On the slopes of Doi Suthep, above Chiang Mai, lies a temple called Wat Pha Lat. Founded by King Kuena of Lanna in the 14th century, Wat Pha Lat originally served as a resting place for pilgrims journeying up to Wat Phra That Doi Suthep

==National park==

Chiang Mai and surroundings seen from Doi Suthep

This mountain is part of the Doi Suthep-Pui National Park. The park was established in 1981 and has an area of 261 km2 that includes the Wat Phrathat Doi Suthep temple as well as Bhubing Rjanives Palace, further up the mountain.

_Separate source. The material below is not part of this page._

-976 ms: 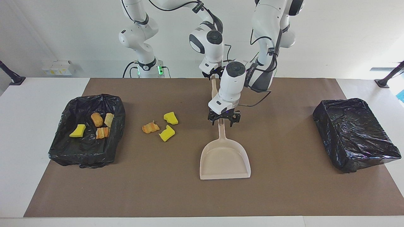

Doi Pui, the other peak of the massif, is close by via a paved road as well as through forest paths. Hmong hill tribe people live in the surrounding area.

==Environment==
The chief of Doi Suthep-Pui National Park voiced his concerns in 2018 about the increasing amount of garbage produced by the large number of tourists visiting Doi Suthep temple, a must-see site for Chiang Mai tourists. Untreated water and garbage from more than 300 shops and a large number of tourists is damaging the area's natural environment. Untreated waste water flows directly into the Huai Rap Sadet Waterfall. The annual Visakha Bucha pilgrimage up Doi Suthep leaves more than 30 tonnes of garbage in its wake.

== Housing Project ==
The Thai government began building a customary housing project for justice officials on forested land owned by the Treasury Department in 2015. The project was going to include 13 flats for general staff in one area and 45 houses for judges and senior officials in another. There was media based activism and street protests mobilizing against the project because of environmental concerns. As of May 2018 the Thai government has agreed to stop the infrastructural project and reforestation began.